▸ Exercise directions
Each line from the beginning of the data below through the line containing "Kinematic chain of" should be repeated exactly, please.

[Opening Dataset section section]

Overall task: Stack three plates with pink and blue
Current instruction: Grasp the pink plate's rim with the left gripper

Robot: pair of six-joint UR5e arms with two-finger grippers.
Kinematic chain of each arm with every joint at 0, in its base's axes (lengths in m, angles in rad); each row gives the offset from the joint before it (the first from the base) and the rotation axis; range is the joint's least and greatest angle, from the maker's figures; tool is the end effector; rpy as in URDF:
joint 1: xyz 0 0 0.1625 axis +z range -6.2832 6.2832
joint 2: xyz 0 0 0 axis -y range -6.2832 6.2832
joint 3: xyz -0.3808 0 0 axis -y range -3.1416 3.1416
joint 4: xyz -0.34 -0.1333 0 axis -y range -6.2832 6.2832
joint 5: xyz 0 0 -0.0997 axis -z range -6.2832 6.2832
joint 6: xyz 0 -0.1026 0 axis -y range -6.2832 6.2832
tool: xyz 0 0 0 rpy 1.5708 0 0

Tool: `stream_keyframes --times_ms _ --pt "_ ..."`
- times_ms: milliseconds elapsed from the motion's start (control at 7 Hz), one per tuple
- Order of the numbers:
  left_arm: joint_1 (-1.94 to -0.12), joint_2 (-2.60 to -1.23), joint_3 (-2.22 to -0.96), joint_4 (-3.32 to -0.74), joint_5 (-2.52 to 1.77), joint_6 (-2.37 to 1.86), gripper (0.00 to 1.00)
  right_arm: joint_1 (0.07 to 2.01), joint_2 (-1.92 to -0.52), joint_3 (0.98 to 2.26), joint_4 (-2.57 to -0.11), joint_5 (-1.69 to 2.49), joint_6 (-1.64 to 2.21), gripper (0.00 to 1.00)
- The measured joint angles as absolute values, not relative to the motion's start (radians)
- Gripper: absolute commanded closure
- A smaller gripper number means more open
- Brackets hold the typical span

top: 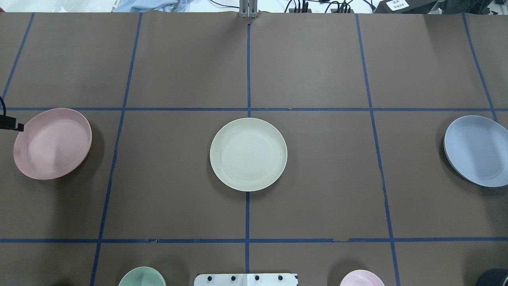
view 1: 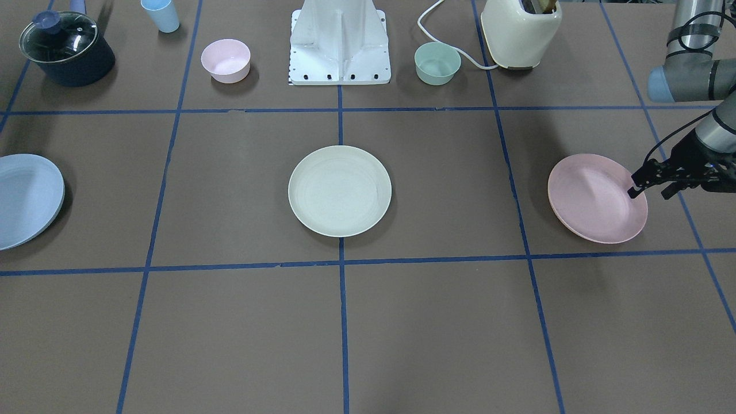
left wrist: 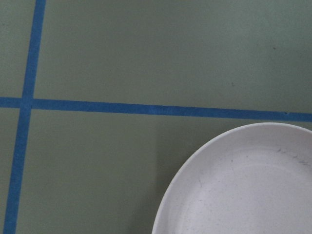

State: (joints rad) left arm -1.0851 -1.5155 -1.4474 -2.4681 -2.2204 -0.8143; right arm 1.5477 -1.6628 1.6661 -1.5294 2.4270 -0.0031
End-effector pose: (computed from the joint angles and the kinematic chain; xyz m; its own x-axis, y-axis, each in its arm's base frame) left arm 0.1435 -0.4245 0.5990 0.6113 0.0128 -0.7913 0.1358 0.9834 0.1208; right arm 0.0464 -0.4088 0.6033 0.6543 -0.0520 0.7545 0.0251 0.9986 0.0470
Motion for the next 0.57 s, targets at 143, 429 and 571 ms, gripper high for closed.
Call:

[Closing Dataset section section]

▸ Expected answer
Overall task: Stack three plates with pink and blue
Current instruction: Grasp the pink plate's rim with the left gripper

Robot: pair of six-joint UR5e arms with two-finger grippers.
Kinematic chain of each arm with every joint at 0, in its base's axes (lengths in m, angles in rad); each row gives the offset from the joint before it (the first from the base) and the rotation axis; range is the joint's least and greatest angle, from the maker's figures; tool is the end effector; rpy as in URDF:

This output is finished.